WHAT YOU HAVE TO DO: Find the line in the entries below that contains "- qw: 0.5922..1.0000". Repeat it exactly, and every line after it through the line that contains "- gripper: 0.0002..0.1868".

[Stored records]
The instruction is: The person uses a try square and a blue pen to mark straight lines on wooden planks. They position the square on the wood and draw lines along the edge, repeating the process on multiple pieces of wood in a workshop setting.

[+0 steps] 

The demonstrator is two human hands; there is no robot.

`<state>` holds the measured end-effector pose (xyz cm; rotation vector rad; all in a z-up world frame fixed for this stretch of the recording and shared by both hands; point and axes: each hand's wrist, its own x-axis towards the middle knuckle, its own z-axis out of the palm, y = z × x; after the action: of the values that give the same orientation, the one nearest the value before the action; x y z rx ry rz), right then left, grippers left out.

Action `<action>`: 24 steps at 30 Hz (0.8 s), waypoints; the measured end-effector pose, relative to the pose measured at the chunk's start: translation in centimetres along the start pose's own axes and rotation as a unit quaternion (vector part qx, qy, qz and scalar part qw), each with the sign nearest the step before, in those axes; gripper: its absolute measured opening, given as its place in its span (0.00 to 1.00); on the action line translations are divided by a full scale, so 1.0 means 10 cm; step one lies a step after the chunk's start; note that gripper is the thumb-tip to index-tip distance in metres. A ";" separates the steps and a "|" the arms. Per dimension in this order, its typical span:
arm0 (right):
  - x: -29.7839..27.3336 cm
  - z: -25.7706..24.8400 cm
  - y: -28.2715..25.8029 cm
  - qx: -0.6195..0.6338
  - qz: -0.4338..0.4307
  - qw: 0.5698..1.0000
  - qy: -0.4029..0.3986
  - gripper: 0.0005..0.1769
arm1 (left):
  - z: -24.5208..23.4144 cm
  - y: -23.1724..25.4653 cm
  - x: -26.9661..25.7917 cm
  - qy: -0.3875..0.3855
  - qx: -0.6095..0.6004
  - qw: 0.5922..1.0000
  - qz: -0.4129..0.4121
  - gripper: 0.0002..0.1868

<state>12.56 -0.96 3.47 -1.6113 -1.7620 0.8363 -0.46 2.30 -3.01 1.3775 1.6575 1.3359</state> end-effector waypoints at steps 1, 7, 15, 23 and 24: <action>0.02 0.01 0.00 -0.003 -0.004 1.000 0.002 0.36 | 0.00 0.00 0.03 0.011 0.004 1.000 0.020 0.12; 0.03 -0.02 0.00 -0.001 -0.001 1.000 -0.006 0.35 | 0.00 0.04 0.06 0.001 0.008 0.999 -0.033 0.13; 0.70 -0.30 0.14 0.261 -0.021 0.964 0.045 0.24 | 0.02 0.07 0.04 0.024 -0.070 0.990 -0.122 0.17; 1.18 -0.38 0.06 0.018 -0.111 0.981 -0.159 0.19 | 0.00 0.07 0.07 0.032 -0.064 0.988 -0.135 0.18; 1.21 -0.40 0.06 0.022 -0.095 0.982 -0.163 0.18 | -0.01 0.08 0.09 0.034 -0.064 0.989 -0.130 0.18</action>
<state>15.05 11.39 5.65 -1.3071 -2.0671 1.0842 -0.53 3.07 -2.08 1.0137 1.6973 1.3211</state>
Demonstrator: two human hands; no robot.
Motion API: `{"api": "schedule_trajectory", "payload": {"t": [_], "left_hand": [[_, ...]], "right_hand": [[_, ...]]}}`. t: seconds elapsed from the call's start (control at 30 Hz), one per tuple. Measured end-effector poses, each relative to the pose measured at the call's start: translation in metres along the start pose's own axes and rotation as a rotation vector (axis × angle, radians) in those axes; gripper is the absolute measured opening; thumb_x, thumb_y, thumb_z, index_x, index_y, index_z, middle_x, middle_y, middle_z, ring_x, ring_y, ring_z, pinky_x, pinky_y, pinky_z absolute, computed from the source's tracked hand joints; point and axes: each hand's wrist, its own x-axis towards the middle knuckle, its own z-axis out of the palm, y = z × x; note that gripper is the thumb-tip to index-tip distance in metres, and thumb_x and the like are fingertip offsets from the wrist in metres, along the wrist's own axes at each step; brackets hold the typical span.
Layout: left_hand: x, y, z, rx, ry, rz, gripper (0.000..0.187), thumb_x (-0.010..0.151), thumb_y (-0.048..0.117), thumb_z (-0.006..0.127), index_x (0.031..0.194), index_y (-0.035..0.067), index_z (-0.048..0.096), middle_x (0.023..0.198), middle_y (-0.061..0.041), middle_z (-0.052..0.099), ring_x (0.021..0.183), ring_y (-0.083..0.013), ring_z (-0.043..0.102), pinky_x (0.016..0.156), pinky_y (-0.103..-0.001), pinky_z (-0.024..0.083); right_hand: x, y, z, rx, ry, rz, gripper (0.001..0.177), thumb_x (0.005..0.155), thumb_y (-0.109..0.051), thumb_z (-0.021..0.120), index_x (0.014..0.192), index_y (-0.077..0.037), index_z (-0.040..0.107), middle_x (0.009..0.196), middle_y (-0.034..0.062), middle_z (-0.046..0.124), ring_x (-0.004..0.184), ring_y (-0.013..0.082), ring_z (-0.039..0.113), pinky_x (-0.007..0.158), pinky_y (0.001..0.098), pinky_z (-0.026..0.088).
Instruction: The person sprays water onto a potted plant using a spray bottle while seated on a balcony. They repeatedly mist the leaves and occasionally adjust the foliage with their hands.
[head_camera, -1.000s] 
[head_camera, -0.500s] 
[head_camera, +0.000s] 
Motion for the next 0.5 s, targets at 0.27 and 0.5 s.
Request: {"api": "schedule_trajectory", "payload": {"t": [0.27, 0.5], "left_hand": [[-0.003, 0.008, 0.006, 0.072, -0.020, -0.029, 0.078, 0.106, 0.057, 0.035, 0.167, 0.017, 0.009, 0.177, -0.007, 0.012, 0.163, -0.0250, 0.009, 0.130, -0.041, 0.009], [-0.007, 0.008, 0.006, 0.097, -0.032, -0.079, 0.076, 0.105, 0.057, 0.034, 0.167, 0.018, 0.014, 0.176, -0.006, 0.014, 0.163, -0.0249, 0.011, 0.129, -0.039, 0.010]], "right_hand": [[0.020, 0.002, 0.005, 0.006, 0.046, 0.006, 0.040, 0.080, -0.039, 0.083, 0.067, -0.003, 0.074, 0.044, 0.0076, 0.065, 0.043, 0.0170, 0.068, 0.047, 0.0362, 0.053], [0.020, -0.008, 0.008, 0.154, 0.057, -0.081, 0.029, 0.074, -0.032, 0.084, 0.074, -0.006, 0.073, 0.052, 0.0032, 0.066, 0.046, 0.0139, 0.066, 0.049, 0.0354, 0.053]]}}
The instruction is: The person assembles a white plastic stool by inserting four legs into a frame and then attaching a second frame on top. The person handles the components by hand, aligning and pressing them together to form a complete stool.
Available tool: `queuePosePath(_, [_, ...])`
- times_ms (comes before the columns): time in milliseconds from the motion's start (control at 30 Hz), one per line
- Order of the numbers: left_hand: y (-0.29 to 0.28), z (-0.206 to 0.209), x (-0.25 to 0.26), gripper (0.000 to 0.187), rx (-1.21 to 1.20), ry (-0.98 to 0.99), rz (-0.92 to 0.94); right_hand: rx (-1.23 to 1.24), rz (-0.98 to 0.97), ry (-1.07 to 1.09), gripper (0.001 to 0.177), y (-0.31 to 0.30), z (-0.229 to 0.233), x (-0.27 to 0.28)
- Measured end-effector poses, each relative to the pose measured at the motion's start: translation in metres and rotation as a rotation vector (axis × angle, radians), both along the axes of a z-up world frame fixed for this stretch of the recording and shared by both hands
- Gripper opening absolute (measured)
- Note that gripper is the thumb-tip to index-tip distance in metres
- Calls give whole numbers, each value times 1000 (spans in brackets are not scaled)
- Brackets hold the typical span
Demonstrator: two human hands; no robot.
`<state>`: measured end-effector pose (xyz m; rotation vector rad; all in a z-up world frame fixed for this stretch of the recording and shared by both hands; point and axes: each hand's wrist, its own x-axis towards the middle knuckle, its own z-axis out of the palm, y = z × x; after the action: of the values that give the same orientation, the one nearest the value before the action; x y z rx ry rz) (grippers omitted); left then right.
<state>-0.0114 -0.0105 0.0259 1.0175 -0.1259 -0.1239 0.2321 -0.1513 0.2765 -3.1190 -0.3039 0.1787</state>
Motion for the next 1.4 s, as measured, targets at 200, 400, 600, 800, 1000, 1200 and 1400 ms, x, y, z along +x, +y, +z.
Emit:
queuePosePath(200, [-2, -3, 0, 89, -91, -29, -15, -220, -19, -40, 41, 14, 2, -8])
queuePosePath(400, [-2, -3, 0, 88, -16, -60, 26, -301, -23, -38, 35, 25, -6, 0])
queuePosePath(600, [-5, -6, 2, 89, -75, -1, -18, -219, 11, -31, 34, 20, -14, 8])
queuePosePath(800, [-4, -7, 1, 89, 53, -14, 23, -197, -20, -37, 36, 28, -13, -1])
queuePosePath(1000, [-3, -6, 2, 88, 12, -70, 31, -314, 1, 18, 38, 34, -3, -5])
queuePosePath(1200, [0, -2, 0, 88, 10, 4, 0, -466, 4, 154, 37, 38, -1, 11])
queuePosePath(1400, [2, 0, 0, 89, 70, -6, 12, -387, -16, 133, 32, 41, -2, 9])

RESULT OF THIS TASK:
  - qw: 0.5922..1.0000
  - qz: -0.4129..0.4121
  - gripper: 0.0002..0.1868

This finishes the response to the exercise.